— Товарищ майор, а можно и мне папиросочку?
— Держи, Коля!
Я достаю из пачки ещё одну, передаю Сергею. Моему радисту. Тот прикуривает и вставляет её прямо в зубы мехводу. Всё верно. О Коле сейчас главная забота. Всё-таки мне с ним повезло. Отличный механик, грамотный. Ещё довоенный специалист. Сам-то он на гражданке в техникуме сельского хозяйства учился. С третьего курса ушёл добровольцем. Как я его тогда строю разглядел, сам себе удивляюсь. В машинах разбирается с полувзгляда. И техника его любит. Не капризничает, как у некоторых…
А та блондиночка ничего… Худенькая, а ухватить есть за что. Такая, вот. Приятная девчонка. Что у неё за эмблемы были? Вроде медицинские? Ну, дай Бог, повезёт. Может, где и пристроится. О, чёрт! От резкого рывка танка меня чувствительно прикладывает головой о борт башни.
— Никола! Ты что, очумел?!
— Извините, товарищ майор, не смог я…
— Чего не смог?!
— Да по покойнику проехать…
Мы умолкаем. Танк шлёпает дальше, а у меня перед глазами возникает картина, которую я видел в Клину. Раскатанный в блин, вмёрзший в укатанный лёд дороги немецкий труп, по которому уже не раз прошлись и гусеницами, и колёсами, и ногами… Внезапно ползущий перед нами «газик» тормозит, из него выскакивает «НКВДэшник» с автоматом наперевес. Нам не видно из-за тента, что случилось, но я сразу соображаю, что просто так он останавливаться не будет.
— Никола, давай влево!
Двигатель слегка добавляет обороты, и танк легко пробивает снеговой барьер и вылезает перед грузовичком. Мать честная! Да что же это?! Прямо перед машиной двое немцев. Один на коленях, второй лежит рядом. Тот, который ещё держится, весь в чёрных пятнах обморожений, лежащий — закутан в шинель, но на руках ничего нет, кроме толстенного слоя бинтов. Впрочем, замечаю, что кисти у горе-вояки тоже отсутствуют, одни культяпки…
— Стой!
«Т-4» послушно замирает на месте. Я вылезаю наружу, и меня сразу пробирает ветерком, несмотря на ватный комбинезон и тёплое бельё. Спрыгиваю на снег с вытащенным из кобуры «люгером» и разгребая валенками снег подхожу к майору. Немец плачет, а может, просто от мороза у него текут слёзы. С трудом разбираю его речь:
— Нихт шиссен… Гитлер капут… Найн эсэс. Их бин мюзикляйтер… Майне камераден…
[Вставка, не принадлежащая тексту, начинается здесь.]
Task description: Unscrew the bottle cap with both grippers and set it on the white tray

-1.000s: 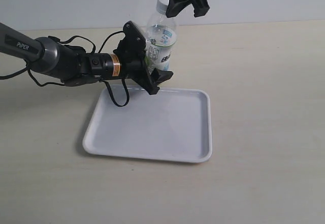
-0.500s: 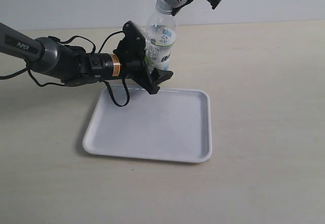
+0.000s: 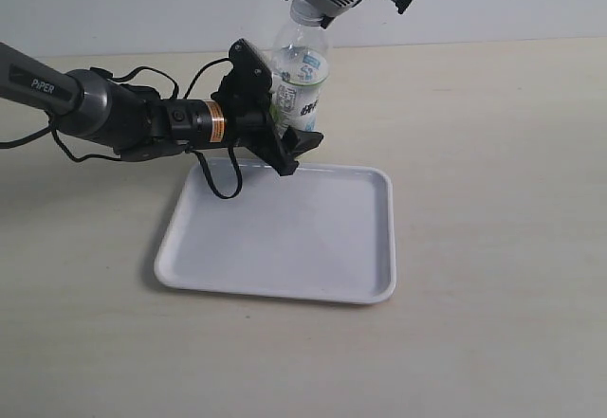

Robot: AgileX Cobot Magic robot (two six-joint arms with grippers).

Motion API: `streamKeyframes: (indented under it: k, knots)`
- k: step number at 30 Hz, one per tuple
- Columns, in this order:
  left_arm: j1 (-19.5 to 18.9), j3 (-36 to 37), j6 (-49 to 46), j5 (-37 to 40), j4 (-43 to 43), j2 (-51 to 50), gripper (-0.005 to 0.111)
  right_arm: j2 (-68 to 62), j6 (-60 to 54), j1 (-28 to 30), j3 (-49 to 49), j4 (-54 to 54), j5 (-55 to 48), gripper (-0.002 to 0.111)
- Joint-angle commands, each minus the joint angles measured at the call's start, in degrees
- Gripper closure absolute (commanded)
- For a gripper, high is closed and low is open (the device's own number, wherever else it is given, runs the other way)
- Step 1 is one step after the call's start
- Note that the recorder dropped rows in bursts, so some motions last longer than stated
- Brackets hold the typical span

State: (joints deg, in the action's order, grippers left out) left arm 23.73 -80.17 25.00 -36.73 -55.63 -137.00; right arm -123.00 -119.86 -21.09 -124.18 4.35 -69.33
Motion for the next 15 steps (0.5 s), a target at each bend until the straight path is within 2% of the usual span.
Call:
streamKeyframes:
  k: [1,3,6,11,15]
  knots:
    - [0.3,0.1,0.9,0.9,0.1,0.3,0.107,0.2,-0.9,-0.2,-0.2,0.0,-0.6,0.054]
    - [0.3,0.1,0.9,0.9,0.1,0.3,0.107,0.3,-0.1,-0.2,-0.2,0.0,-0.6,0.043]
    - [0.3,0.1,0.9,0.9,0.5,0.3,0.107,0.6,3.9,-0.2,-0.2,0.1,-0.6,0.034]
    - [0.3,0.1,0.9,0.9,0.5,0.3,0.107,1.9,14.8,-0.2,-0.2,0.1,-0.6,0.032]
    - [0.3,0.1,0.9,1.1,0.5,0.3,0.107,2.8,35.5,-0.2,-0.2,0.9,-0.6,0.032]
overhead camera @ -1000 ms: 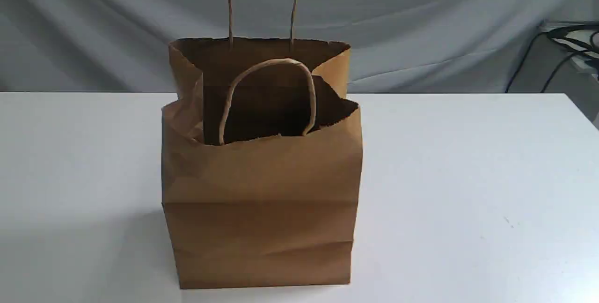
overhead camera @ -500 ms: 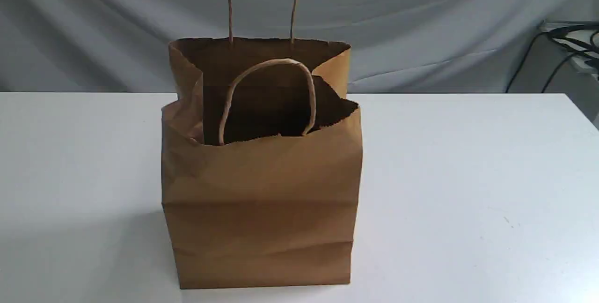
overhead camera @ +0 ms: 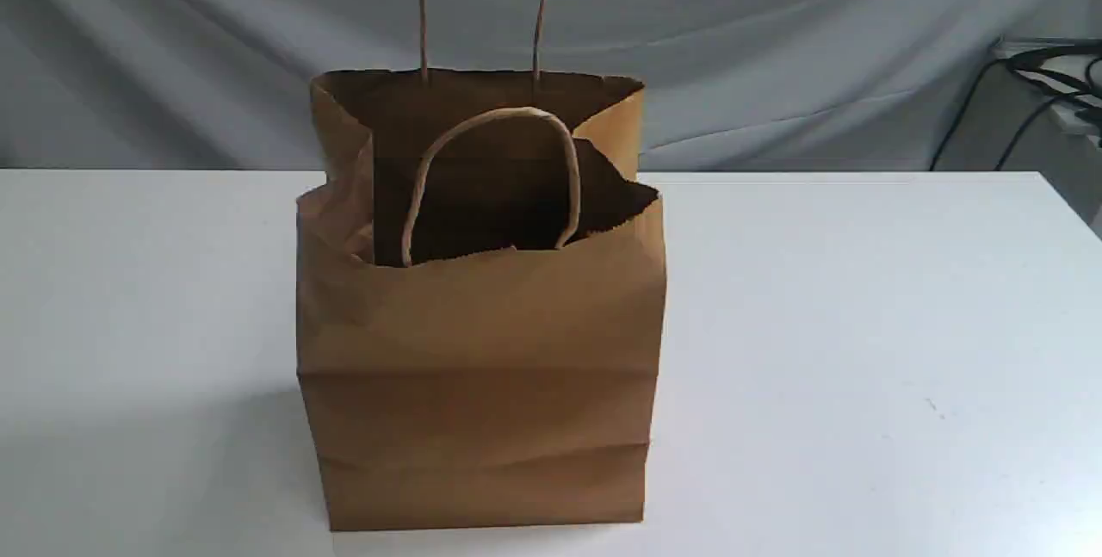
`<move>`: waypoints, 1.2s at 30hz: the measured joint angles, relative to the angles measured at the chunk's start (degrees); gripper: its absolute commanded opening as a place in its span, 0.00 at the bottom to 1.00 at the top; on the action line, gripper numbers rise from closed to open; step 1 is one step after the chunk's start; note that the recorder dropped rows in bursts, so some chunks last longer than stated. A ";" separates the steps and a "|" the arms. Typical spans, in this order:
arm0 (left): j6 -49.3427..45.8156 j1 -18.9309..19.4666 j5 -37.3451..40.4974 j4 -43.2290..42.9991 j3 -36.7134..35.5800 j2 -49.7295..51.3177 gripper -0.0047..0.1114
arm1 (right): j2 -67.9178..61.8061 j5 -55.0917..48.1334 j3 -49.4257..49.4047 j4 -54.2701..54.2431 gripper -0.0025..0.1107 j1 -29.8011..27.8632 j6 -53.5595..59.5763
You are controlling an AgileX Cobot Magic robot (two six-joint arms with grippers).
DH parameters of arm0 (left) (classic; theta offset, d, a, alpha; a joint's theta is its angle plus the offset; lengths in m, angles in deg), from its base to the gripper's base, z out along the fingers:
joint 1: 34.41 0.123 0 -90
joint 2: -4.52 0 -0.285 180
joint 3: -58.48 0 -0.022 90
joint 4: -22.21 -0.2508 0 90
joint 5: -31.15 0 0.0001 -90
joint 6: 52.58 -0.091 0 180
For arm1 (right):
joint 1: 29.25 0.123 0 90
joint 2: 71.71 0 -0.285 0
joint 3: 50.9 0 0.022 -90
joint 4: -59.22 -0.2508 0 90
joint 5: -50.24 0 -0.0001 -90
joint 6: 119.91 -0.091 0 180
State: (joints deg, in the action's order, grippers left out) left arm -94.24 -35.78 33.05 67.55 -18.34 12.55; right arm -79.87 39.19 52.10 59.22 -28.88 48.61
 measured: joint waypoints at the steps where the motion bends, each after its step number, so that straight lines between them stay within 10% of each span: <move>1: -0.16 0.00 -0.03 -0.87 0.00 0.00 0.04 | 0.00 0.00 0.00 0.00 0.02 0.00 0.00; 8: 1.22 0.00 -0.24 -5.53 0.00 0.00 0.04 | 0.00 0.00 0.00 0.00 0.02 0.00 0.00; 17: 29.69 0.00 1.04 -36.01 0.00 0.00 0.04 | 0.00 0.00 0.00 0.00 0.02 0.00 0.00; 36: 44.08 0.00 8.79 -46.73 -0.18 0.00 0.04 | 0.00 0.00 0.00 0.00 0.02 0.00 0.00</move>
State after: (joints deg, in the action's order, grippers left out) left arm -50.16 -35.78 41.84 20.83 -18.52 12.55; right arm -79.87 39.19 52.10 59.22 -28.88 48.61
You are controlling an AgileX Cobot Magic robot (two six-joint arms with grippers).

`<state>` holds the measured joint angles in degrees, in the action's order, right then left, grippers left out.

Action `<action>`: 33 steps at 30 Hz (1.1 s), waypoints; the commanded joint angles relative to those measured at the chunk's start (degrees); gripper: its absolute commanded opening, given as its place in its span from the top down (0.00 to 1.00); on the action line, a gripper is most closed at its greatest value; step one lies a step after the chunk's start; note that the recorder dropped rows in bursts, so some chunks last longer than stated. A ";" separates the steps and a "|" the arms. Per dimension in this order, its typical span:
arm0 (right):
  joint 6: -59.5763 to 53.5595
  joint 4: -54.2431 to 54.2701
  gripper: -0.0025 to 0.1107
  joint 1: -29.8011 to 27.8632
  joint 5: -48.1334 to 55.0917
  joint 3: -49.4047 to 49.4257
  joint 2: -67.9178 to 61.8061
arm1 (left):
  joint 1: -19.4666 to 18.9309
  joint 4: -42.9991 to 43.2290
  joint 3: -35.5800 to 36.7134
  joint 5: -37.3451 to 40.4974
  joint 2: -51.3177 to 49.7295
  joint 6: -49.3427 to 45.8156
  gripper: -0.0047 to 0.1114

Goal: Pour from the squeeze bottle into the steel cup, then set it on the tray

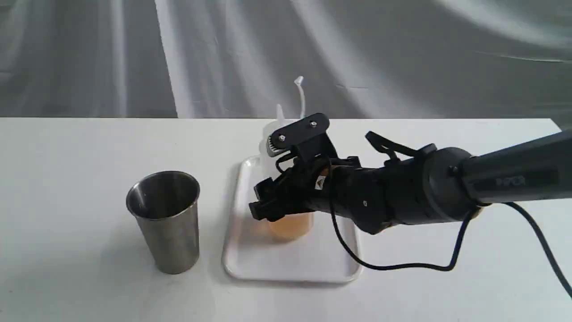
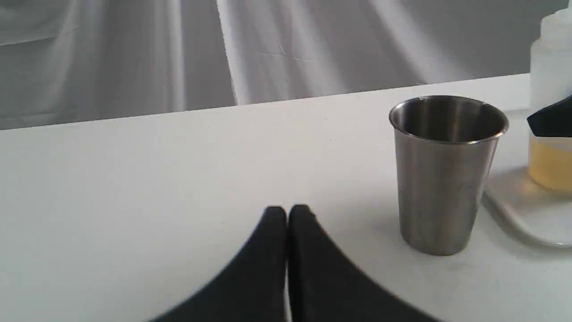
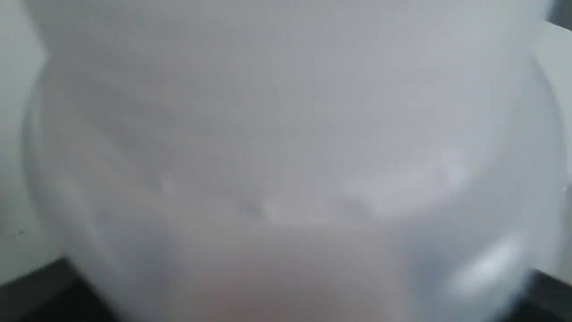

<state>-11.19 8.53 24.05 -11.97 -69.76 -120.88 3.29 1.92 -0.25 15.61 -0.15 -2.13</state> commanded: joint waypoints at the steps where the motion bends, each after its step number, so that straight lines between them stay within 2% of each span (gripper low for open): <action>1: -0.72 0.03 0.18 -0.22 -0.42 -0.04 0.53 | 0.33 -0.04 0.25 -0.39 0.15 0.16 0.96; 11: -0.82 0.03 0.16 -0.22 0.95 -0.04 1.37 | 0.33 -0.04 0.25 -0.39 0.15 0.28 0.96; 20: -0.42 -3.61 0.16 -0.08 13.61 0.43 8.40 | 0.33 -0.04 0.25 -0.39 0.15 0.28 0.96; 33: -0.42 -3.61 0.16 -0.08 8.37 22.69 31.88 | 0.33 -0.04 0.25 -0.39 0.15 0.29 0.96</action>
<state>-11.62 5.61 24.05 -2.26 -50.00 -93.07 3.29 1.92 -0.25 15.61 -0.15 -2.13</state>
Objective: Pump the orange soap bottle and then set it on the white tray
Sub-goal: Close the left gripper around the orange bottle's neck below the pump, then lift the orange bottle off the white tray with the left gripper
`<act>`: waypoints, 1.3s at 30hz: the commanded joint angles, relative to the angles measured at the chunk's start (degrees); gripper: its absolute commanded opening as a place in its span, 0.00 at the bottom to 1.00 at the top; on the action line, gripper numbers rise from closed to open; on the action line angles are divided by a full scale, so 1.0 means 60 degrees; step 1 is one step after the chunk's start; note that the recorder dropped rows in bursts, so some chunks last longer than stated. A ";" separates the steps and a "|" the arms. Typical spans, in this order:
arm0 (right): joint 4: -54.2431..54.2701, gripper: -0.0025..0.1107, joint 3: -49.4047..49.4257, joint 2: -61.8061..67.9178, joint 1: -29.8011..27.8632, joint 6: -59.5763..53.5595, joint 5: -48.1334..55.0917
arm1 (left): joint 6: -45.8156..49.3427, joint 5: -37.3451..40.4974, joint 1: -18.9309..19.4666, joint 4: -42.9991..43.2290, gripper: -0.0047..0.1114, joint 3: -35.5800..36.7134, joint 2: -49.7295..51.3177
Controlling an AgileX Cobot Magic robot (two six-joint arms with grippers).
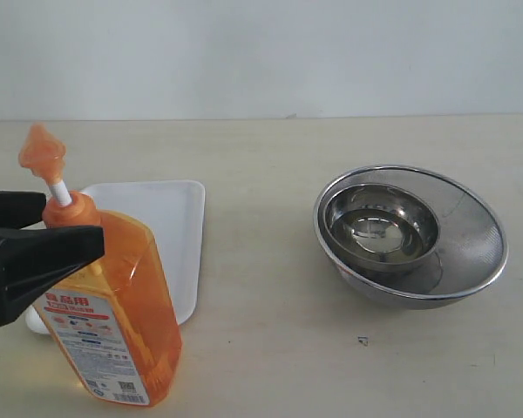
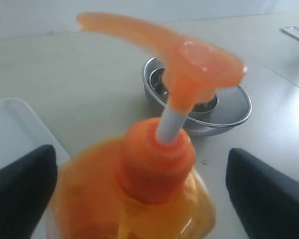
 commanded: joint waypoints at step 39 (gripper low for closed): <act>-0.0025 0.02 0.0000 -0.0040 -0.0023 0.0000 -0.0107 | 0.1819 0.2593 0.0003 -0.1340 0.08 -0.0193 0.1088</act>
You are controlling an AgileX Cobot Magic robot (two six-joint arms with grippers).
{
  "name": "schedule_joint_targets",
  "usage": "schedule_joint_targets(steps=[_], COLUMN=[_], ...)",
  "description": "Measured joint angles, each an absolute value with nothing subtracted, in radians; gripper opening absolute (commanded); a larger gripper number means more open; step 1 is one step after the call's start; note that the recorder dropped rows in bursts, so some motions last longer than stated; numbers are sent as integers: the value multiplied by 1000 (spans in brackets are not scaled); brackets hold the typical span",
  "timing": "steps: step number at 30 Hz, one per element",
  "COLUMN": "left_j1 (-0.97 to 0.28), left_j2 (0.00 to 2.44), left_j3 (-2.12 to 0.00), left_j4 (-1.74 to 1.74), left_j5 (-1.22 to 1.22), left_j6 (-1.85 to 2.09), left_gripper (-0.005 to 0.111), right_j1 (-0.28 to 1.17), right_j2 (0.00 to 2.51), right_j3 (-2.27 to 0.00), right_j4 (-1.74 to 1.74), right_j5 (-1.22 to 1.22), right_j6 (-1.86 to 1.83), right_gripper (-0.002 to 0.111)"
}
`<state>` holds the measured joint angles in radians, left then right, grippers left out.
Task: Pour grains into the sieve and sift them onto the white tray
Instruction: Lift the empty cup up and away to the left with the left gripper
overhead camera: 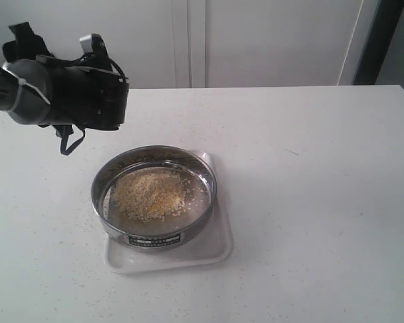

Я смотрю на него и соображаю. Ближайшее место, откуда он мог прийти, освободили ещё двадцать второго. Сегодня первое. Это что же, он девять дней при сорокаградусном морозе где-то отсиживался?! Ну, блин, ерш твою двадцать… Силён! Между тем из-под тента высовывается голова давешней блондиночки, с которой я танцевал у Сашки. При виде замёрзших фигур она всплёскивает руками и вываливается наружу. Не обращая на нас никакого внимания, бросается к лежащему на снегу неподвижно немцу, и я не верю своим ушам:
— Да будете вы добычей троллей!
До чего же знакомое ругательство! Матушка моя частенько так выражалась. Землячка! Твою ж мать! Тем временем медичка торопливо осматривает безрукого, затем обращается к нам:
— Люди вы или нет, в конце концов?! Его срочно надо в госпиталь, иначе умрёт! У него ампутация и переохлаждение!
Майор обалдело смотрит на неё, не понимая ни слова. Я перевожу:
— У немца нет рук. Он замерзает. Надо срочно в тепло. И врача.
— А ты откуда знаешь, что она говорит?
— У нас на Севере норвежцев полно. Научился.
— Да пусть подыхает. Уже не жилец.
— Да ладно, тебе, майор. Положим в кузов. Доедет — его счастье. Нет — значит, судьба. Тебе потом с этими бабами общаться легче будет. Прикинешься добреньким.
— А этого куда девать?
Он показывает на второго.
— Да посадим его в танк. Места хватит…
… При звуках родного языка норвежка замирает от удивления. Втроём мы закидываем лежащего без сознания «ганса» в кузов, второго засовываем в танк и усаживаем на полик. Тот стучит зубами, не может согреться.